DEMANDS OF THE UNDERGRADUATE STUDENTS OF PRINCETON UNIVERSITY’S SCHOOL OF PUBLIC AND INTERNATIONAL AFFAIRS


Download the full letter here.

Co-signed by: Princeton Black Student Union (BSU), Princeton Association of Black Women (PABW), Princeton Black Men’s Association (PBMA), Princeton African Students Association (PASA), Students for Prison Education and Reform (SPEAR), Princeton Latin American Student Association  (PLASA), Black Princeton’s Woodrow Wilson Accountability Task Force, Black Leadership Coalition (BLC), and Asian American Students Association (AASA)


1. CORE CURRICULUM
  • We demand the establishment of a core requirement or a prerequisite for concentrators in the School of Public and International Affairs whose curriculum substantively examines  power, race, and identity, domestically and/or globally. (see our proposed list of courses here.)
  • We demand that the School leverage its funding towards an intentional and concerted increase in programming focused on topics of race, identity, and power.

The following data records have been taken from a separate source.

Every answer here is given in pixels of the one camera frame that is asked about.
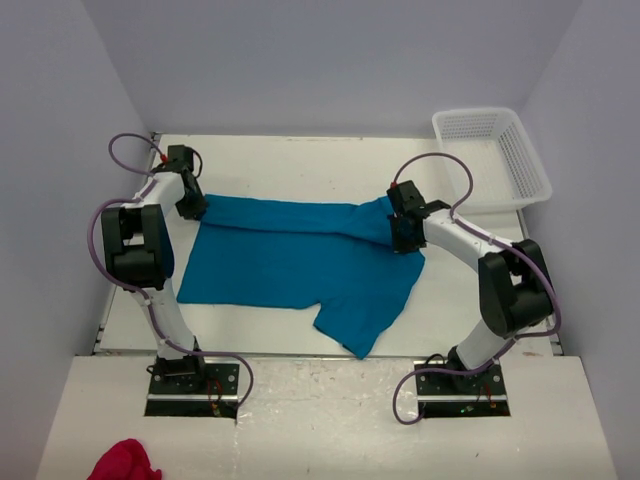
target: plastic basket
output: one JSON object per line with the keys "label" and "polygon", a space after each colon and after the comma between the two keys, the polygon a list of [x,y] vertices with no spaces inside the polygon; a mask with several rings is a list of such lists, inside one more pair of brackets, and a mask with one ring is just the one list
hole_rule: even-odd
{"label": "plastic basket", "polygon": [[[459,157],[473,174],[474,190],[463,212],[516,210],[551,197],[551,184],[531,141],[513,110],[449,110],[433,116],[443,152]],[[459,165],[445,162],[457,198],[468,180]]]}

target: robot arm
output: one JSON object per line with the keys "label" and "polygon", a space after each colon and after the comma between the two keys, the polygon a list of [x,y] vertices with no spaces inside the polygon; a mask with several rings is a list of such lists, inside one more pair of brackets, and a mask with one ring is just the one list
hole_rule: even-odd
{"label": "robot arm", "polygon": [[[198,343],[180,313],[171,277],[174,257],[164,218],[177,208],[181,217],[200,219],[207,202],[193,175],[193,151],[184,146],[168,149],[168,161],[135,196],[136,203],[108,208],[101,215],[105,267],[116,279],[143,289],[155,306],[157,327],[167,339],[186,350]],[[142,307],[158,344],[157,373],[161,376],[198,374],[202,358],[185,356],[162,341],[151,324],[149,300],[131,295]]]}
{"label": "robot arm", "polygon": [[520,250],[549,278],[542,252],[535,242],[514,243],[463,221],[470,227],[465,229],[458,223],[462,220],[451,218],[449,205],[440,200],[425,203],[411,181],[392,186],[387,195],[395,212],[390,222],[396,252],[415,252],[432,243],[478,273],[482,319],[449,353],[449,360],[454,364],[466,370],[480,367],[494,358],[520,331],[553,313],[551,300],[531,269],[498,246],[512,245]]}

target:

2. FACULTY AND ANTI-DISCRIMINATION PROCEDURES
  • We demand the intentional hiring of more Black faculty and faculty of color in the School of Public and International Affairs, including through the joint appointment of core faculty within the AAS, AMS, ASA, EAS, GSS, LAO, LAS, and SAS departments/programs and the School of Public and International Affairs.
  • We demand that the School work with students to create anti-racist training at least once per semester for all faculty (including tenured professors), staff, preceptors, and administrators.
  • We demand the development of a transparent process to examine cases of discrimination in the classroom. All students are to be made aware of this process and of other resources available, and face no harmful repercussions for reporting.

3. SCHOLARLY RECOGNITION

  • We demand the instituting of an undergraduate senior thesis prize awarded annually to one or more graduating seniors whose work has “pushed the boundaries and enlarged the scope of our understanding of issues of race,” modeled after the Lewis Center for the Arts’ Toni Morrison prize.

4. REPARATIONS
  • We demand that the School commit significant funds to an interdepartmental faculty-student research team/task force to research reparations policies, directly proposing recommendations to the University for consideration and implementation.

5. LEGACY
  • We demand a public renunciation of Woodrow Wilson and the removal of his name from the School of Public and International Affairs.
  • We demand a critical intervention of “Double Sights,” beginning with the School’s funding for a recurring student-led symposium responding to the marker.

6. DIVESTMENT
  • We demand that the School of Public and International Affairs encourage  the University to cut ties with the prison-industrial complex and publicly support student, faculty, Committee, and Trustee efforts towards full divestment.